# Aim of the exercise
Each line of the material must be reproduced exactly; pictures stay out.

# Collected data
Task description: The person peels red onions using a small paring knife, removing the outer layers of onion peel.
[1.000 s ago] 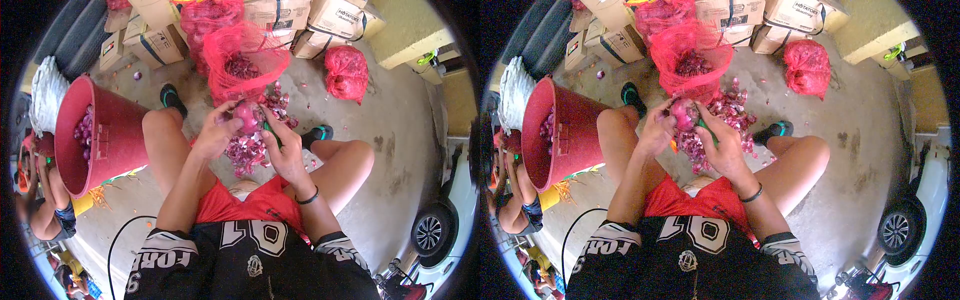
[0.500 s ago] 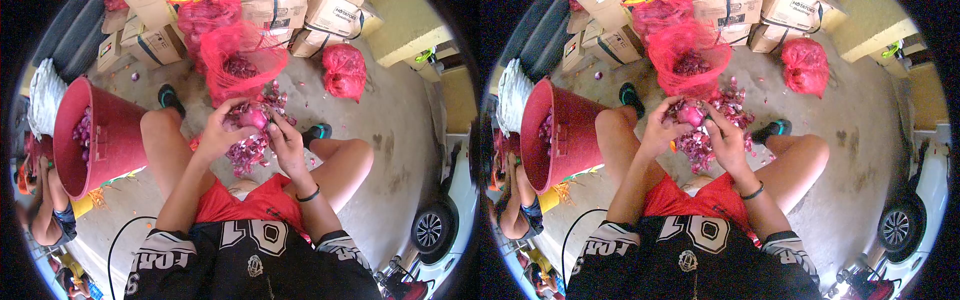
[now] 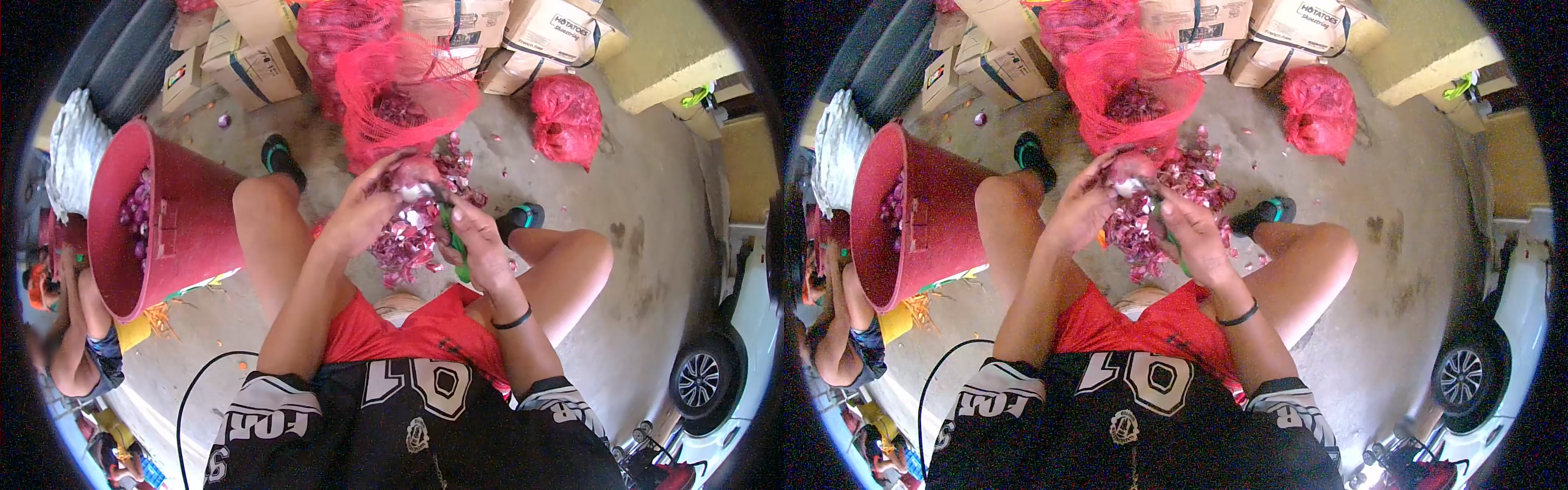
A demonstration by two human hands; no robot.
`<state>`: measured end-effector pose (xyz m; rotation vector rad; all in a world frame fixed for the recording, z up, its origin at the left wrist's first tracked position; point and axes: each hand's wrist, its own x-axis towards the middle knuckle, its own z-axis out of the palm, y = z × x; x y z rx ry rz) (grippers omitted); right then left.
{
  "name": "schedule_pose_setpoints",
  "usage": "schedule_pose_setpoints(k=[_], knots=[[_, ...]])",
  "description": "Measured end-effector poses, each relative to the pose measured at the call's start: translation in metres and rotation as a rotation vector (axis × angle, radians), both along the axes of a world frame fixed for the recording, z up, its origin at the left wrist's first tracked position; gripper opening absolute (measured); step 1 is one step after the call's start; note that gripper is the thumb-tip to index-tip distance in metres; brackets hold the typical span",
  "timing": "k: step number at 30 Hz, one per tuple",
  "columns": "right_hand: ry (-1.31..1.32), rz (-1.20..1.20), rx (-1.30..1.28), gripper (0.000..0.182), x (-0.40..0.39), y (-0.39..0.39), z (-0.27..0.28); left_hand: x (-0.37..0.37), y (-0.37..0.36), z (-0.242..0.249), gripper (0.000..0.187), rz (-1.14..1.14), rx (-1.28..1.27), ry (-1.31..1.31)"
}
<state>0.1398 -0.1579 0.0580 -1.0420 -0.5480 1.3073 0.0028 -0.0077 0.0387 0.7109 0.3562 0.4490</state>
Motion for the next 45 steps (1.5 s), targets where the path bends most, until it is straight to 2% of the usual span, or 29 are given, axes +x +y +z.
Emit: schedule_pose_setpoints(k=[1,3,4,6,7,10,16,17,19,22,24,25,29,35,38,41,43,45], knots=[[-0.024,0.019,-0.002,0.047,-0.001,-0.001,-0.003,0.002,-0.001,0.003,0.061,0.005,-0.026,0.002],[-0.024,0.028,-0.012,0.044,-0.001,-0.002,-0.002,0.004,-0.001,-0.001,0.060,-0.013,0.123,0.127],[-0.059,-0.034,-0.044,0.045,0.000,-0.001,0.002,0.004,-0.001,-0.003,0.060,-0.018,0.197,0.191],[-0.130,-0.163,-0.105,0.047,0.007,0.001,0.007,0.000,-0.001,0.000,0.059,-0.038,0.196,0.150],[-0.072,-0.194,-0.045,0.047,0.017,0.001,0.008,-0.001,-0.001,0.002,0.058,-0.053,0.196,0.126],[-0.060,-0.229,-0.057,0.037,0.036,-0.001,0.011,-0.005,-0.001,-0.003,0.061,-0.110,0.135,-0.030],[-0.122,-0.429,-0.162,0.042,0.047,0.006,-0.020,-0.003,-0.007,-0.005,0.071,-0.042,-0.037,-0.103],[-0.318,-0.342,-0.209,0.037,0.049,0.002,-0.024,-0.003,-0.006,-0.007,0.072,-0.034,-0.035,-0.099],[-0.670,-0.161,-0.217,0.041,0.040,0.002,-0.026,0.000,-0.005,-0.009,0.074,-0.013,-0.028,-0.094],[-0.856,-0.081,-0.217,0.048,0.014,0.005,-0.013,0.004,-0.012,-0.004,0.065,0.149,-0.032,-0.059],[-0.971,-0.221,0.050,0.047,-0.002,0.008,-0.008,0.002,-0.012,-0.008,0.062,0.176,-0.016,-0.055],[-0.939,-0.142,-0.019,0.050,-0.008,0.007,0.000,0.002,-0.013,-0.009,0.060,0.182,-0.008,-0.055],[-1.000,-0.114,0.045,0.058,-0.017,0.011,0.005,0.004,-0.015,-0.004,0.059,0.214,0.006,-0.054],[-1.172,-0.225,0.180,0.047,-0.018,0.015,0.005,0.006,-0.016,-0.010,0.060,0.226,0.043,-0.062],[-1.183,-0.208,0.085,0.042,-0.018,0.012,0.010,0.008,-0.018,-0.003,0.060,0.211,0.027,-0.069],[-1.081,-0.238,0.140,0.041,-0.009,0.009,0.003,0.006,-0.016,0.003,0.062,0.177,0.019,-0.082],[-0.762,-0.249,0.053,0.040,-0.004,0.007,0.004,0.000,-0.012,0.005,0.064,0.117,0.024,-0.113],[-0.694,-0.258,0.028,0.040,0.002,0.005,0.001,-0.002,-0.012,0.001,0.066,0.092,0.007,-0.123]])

# Solution
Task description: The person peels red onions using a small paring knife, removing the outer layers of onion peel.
[1.000 s ago] 
[0.500 s ago] 
[now] 
A demonstration by two human hands; no robot.
`<state>`: measured end-effector pose (xyz m; rotation vector rad; all in a world frame fixed for the recording, z up, its origin at the left wrist's first tracked position; point and axes: each hand's wrist, its own x-axis towards the middle knuckle, its own z-axis out of the palm, y = z × x; x y z rx ry rz) (grippers omitted); right then left.
{
  "name": "schedule_pose_setpoints",
  "usage": "schedule_pose_setpoints(k=[_], knots=[[_, ...]])",
  "description": "Measured end-effector poses, each relative to the pose measured at the call's start: translation in metres and rotation as a rotation vector (axis × angle, radians), both along the axes of a world frame fixed for the recording, z up, its origin at the left wrist's first tracked position; gripper opening absolute (measured); step 1 is one step after the call's start; note that gripper is the thumb-tip to index-tip distance in metres; brackets hold the typical span",
  "timing": "k: step number at 30 Hz, one per tuple",
  "columns": "right_hand: ry (-1.31..1.32), rz (-1.20..1.20), rx (-1.30..1.28), gripper (0.000..0.182), x (-0.40..0.39), y (-0.39..0.39), z (-0.27..0.28); left_hand: x (-0.37..0.37), y (-0.37..0.36), z (-0.242..0.249), gripper (0.000..0.187), rz (-1.14..1.14), rx (-1.28..1.27), ry (-1.31..1.31)"
}
<state>0.1398 -0.1579 0.0580 -1.0420 -0.5480 1.3073 0.0028 -0.0077 0.0387 0.7109 0.3562 0.4490</state>
Motion for the next 45 steps (1.5 s), targets where the path bends most, until it is straight to 2% of the usual span, or 29 are given, axes +x +y +z.
Emit: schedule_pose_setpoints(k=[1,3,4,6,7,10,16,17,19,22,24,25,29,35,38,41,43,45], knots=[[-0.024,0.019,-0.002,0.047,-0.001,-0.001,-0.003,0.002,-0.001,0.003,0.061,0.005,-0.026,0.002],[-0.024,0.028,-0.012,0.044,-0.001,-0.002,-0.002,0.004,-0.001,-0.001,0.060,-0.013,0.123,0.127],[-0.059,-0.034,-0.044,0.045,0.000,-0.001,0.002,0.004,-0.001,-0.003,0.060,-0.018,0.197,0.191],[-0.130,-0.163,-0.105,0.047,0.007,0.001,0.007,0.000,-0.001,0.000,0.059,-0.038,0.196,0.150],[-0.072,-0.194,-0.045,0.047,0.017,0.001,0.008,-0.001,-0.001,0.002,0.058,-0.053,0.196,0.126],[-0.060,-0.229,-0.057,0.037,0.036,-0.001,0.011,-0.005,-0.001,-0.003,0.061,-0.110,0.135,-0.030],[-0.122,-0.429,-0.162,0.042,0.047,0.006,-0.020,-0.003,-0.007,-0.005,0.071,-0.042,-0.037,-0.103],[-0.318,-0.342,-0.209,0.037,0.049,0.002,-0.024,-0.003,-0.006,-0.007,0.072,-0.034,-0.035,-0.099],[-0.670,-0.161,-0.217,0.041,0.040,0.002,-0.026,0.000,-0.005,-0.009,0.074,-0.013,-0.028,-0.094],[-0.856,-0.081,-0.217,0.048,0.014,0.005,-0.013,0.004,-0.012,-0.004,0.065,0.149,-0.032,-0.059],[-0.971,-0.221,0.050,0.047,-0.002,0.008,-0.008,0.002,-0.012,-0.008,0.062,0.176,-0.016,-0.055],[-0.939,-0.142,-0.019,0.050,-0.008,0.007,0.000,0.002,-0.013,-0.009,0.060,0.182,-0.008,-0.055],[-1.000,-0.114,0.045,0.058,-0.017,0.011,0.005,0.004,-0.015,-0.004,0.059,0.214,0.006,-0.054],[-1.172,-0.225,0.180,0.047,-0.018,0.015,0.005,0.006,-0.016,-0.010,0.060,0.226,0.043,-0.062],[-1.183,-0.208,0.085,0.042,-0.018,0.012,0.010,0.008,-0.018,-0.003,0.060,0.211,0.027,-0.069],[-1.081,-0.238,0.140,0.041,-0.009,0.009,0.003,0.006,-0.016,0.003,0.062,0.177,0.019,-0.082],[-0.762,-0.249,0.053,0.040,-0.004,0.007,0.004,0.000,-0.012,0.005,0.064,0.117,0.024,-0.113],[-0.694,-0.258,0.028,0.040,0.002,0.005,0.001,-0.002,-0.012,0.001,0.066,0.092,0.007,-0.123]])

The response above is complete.